** Your goal **
Return, exactly as written, the lines of the material from its top through the line with "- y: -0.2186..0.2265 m", keeping pictures out.

** Data shown **
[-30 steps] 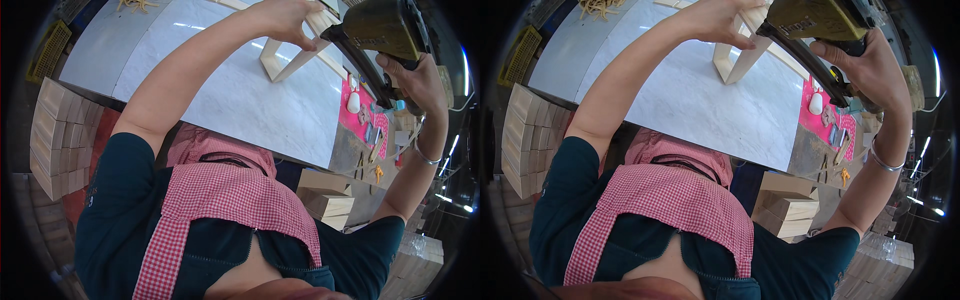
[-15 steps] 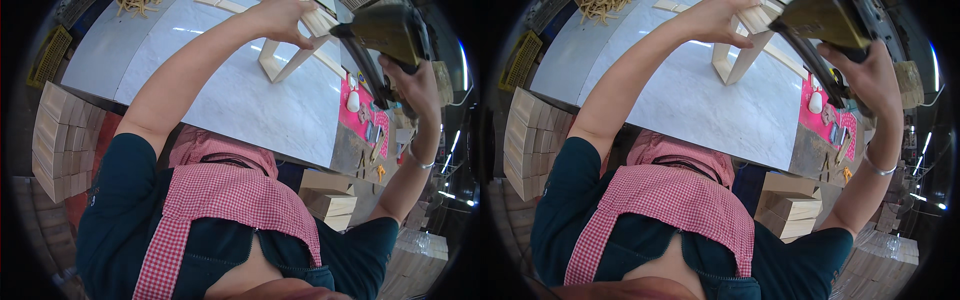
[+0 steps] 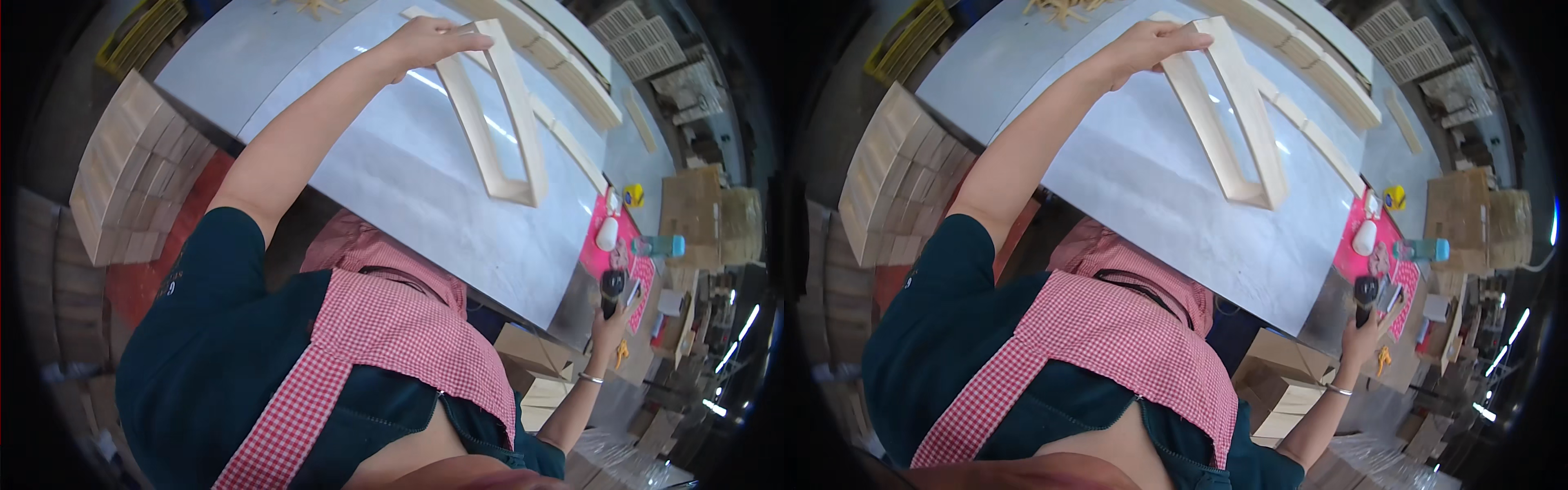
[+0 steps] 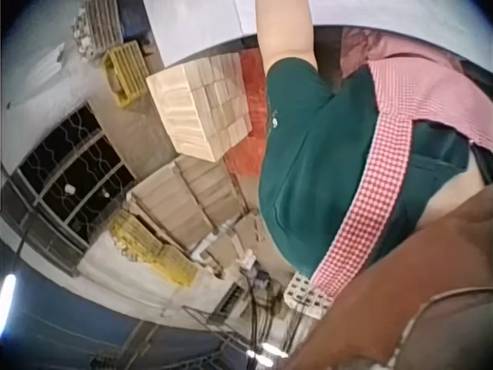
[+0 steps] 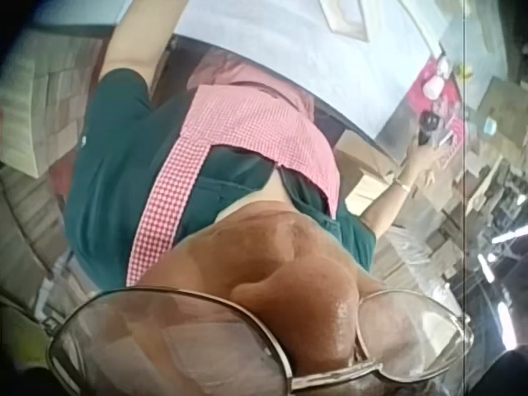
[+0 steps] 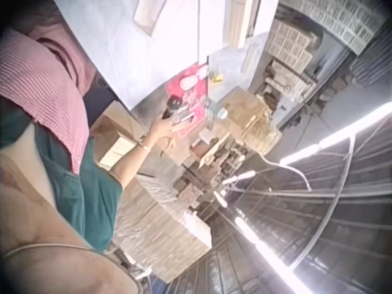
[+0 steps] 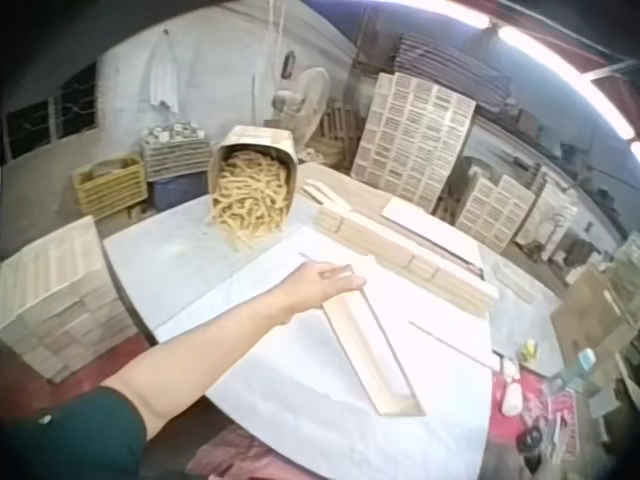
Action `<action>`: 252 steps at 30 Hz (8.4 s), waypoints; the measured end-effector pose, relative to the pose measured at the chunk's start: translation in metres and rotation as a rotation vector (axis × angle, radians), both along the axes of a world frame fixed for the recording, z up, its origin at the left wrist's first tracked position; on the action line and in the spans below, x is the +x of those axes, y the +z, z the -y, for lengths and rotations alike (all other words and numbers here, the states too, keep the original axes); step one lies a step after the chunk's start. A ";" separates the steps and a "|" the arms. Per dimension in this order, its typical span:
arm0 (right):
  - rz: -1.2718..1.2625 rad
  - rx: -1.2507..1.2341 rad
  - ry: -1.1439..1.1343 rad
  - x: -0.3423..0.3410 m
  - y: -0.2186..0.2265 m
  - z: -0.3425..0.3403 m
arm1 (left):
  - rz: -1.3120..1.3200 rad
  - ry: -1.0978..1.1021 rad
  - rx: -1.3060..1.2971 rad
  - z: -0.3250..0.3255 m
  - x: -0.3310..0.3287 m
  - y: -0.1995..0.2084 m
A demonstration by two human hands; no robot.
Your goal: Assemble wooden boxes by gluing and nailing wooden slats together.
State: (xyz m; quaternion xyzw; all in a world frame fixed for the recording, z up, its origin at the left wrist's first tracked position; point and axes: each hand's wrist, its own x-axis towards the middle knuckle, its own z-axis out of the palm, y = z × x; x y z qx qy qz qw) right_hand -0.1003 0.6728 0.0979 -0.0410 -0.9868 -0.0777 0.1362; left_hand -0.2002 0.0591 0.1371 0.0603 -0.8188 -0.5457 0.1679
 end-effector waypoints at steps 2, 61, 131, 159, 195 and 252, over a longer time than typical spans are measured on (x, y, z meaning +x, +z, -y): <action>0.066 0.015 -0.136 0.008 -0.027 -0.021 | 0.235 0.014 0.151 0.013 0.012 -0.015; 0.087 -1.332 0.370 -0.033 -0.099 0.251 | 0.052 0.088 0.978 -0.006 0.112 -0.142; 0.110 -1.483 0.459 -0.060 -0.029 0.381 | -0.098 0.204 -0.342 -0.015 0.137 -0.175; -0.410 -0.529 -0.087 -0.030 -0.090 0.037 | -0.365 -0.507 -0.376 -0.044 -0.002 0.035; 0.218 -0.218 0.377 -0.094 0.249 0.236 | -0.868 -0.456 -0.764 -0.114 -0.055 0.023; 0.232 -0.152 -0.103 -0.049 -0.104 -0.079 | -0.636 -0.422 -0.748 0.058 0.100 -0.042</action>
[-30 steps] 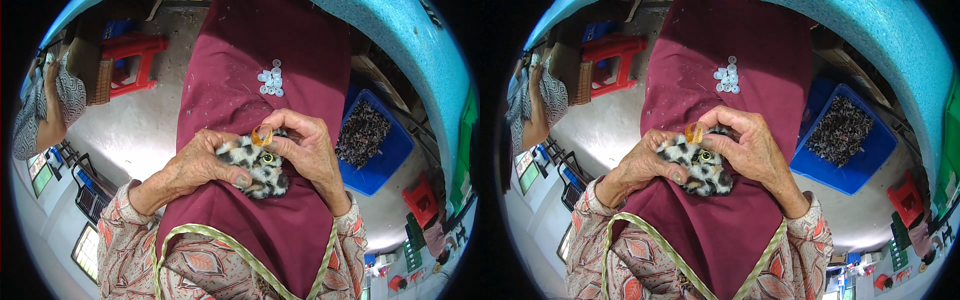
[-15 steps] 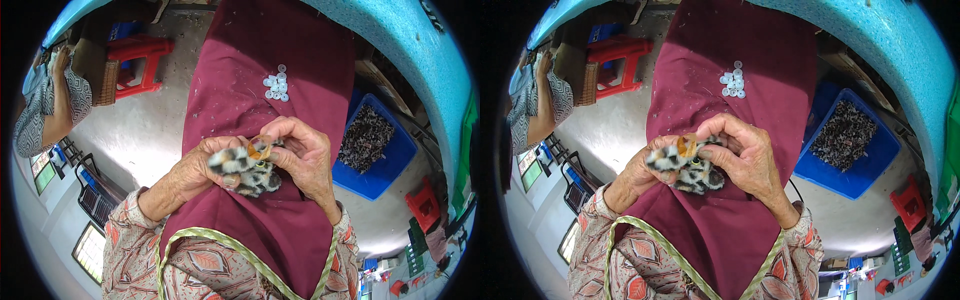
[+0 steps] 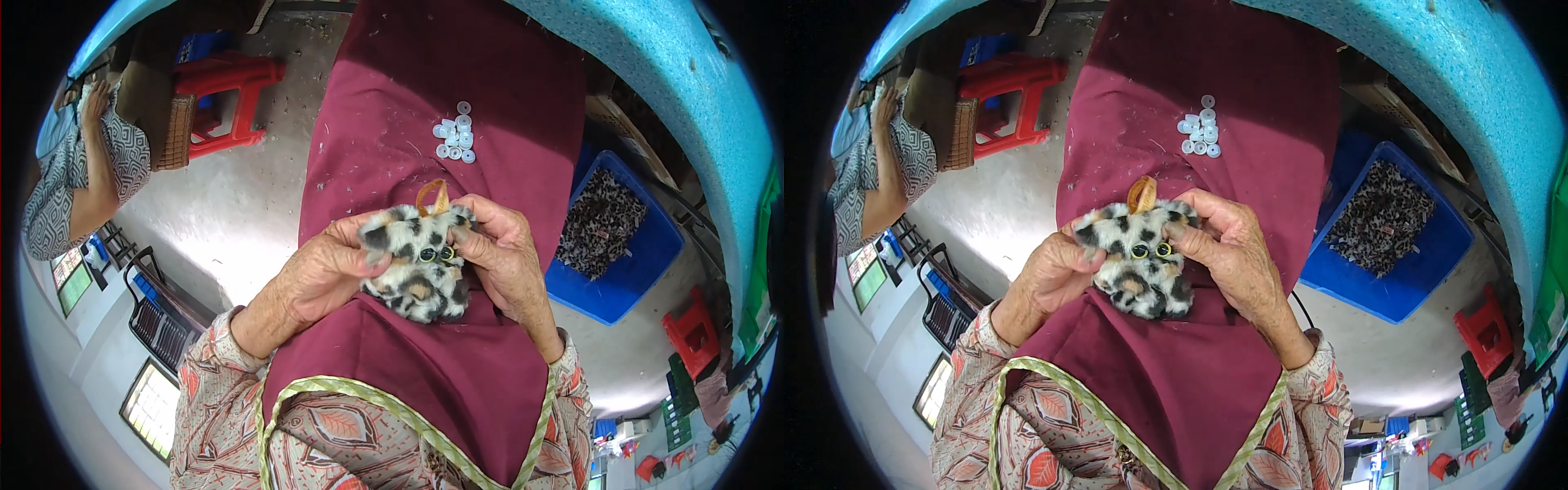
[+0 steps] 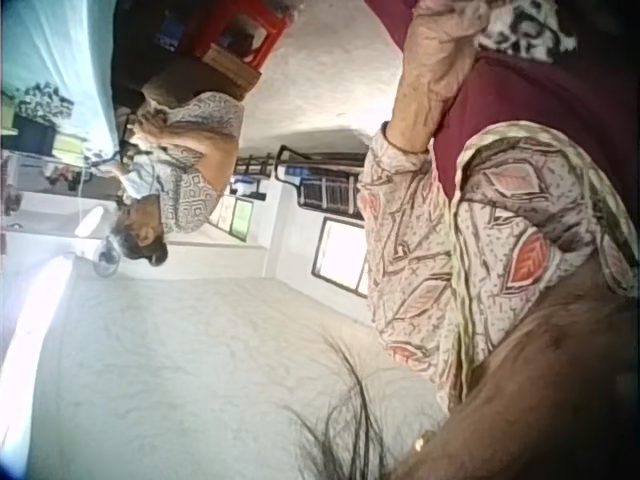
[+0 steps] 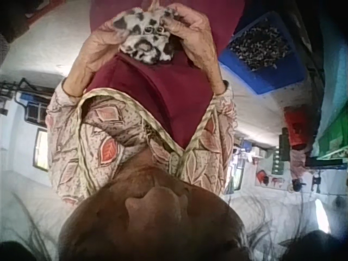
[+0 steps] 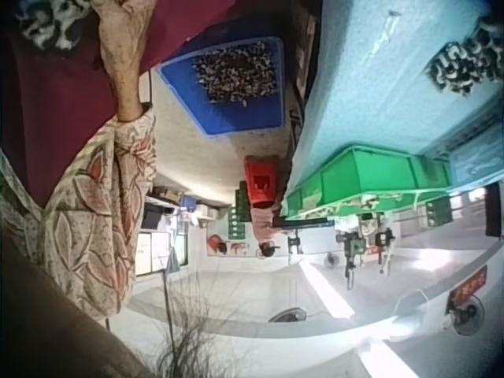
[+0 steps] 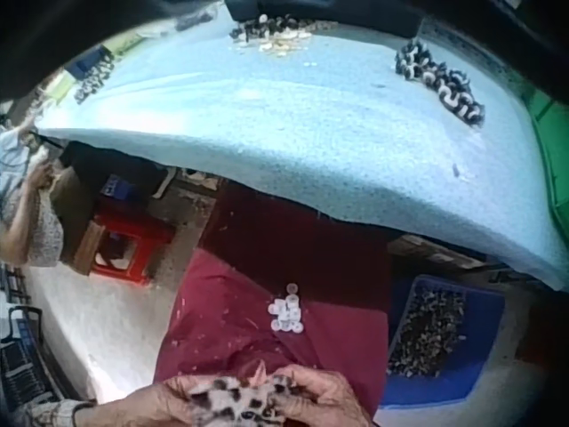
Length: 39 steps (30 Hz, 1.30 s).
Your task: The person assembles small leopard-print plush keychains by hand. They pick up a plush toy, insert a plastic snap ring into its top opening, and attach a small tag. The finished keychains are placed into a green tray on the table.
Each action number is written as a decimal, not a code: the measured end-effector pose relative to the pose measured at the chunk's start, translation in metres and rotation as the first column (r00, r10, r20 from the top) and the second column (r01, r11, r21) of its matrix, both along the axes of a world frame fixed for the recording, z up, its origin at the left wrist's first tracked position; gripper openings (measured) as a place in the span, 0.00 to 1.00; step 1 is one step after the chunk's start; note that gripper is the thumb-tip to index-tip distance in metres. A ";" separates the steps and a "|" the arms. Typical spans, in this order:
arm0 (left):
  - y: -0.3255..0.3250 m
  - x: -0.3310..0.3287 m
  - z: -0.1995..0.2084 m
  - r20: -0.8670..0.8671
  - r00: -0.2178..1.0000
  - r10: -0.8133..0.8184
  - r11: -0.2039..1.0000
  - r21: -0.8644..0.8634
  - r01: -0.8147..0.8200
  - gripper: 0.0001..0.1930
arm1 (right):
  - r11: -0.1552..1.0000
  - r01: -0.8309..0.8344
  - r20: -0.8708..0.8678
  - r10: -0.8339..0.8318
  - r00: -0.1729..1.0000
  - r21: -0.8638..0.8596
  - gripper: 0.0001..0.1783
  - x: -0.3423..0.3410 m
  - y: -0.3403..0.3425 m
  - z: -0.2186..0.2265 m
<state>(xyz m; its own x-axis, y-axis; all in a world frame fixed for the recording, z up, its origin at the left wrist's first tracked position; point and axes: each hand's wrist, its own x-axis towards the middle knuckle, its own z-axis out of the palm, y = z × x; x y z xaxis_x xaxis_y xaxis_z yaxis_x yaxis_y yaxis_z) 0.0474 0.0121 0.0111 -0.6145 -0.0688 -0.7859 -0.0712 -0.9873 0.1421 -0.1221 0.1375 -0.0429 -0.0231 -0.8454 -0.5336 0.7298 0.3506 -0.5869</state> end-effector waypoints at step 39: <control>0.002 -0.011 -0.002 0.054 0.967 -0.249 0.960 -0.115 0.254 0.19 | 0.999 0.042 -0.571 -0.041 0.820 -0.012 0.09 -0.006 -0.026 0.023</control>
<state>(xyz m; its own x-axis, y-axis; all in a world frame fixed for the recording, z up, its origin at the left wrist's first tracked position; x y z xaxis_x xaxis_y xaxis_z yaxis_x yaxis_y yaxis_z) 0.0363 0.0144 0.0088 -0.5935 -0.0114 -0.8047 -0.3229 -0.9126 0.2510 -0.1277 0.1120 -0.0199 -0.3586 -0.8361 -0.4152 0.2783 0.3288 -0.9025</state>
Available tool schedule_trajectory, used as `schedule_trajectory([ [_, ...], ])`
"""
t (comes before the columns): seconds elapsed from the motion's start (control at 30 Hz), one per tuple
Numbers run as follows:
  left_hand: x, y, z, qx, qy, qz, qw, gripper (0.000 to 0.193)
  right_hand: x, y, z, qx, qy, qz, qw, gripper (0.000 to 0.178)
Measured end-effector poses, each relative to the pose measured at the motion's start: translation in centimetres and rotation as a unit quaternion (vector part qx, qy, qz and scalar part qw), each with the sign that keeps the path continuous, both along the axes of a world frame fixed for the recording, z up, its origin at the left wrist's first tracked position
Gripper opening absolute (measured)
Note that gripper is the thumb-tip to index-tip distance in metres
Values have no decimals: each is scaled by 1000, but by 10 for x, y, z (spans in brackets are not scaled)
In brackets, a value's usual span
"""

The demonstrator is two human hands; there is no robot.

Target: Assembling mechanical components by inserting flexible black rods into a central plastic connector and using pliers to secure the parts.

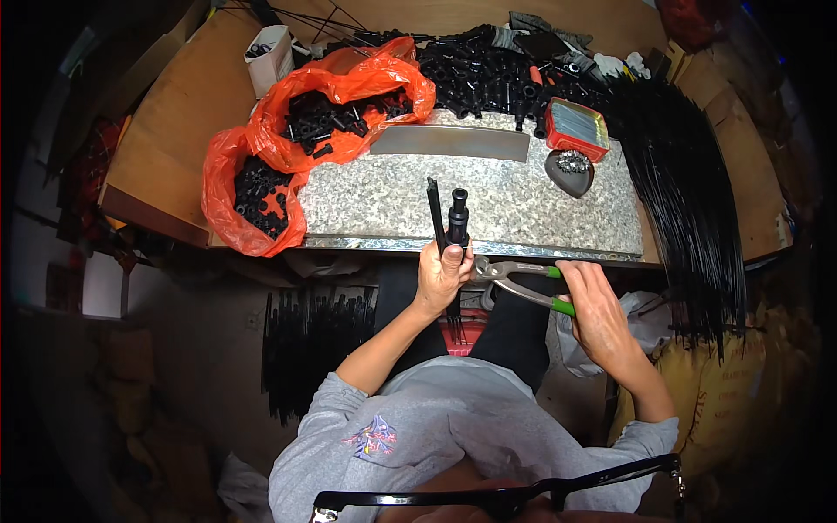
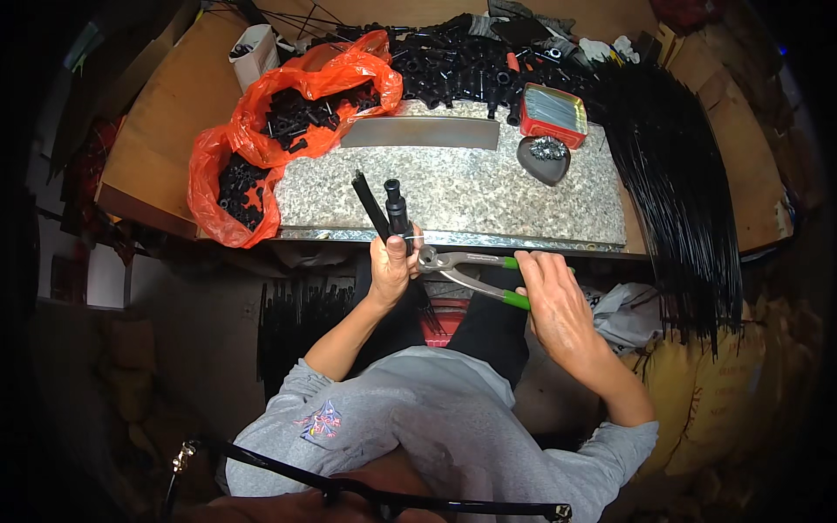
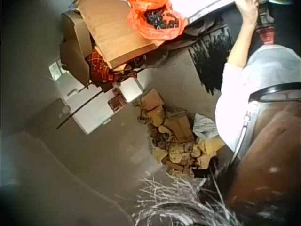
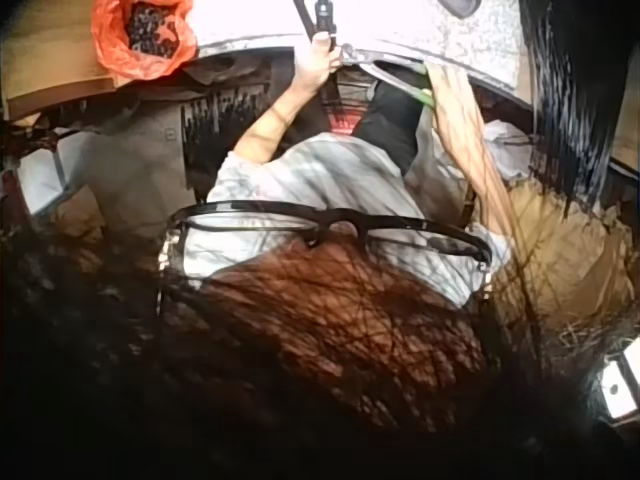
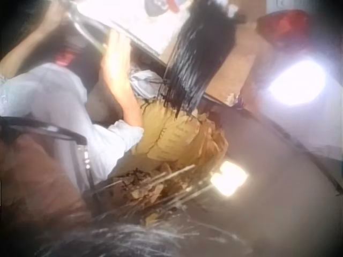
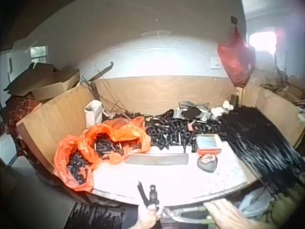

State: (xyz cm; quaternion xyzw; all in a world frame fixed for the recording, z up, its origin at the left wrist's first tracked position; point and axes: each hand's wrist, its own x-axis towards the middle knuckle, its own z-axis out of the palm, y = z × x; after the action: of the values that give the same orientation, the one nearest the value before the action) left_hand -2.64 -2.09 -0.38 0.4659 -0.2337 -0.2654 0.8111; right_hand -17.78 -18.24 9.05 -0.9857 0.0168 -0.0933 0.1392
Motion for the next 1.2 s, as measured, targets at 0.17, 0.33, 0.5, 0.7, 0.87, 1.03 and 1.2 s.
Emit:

** Task solution **
[-30 steps] 
[-15 steps] 
[+0 steps] 
[+0 steps] 
[+0 steps] 
[+0 steps] 
[+0 steps] 
Action `<action>`: 252 steps at 30 Hz (8.4 s), waypoints; the measured end-effector pose, relative to the pose measured at the chunk's start: translation in metres and rotation as a rotation vector (axis × angle, radians), both along the axes of a world frame fixed for the recording, z up, its origin at the left wrist's first tracked position; on the action line and in the spans below, x is the +x of those axes, y the +z, z the -y, for lengths and rotations alike (all other words and numbers here, the states too, keep the original axes); step one lies a step after the chunk's start. A ";" separates the steps and a "|" the arms. Per dimension in this order, its typical span:
arm0 (right):
  - rz: -1.2718..1.2625 rad
  - rx: -1.2507..1.2341 rad
  - ry: -1.1439..1.1343 rad
  - x: -0.3423..0.3410 m
  - y: -0.2186..0.2265 m

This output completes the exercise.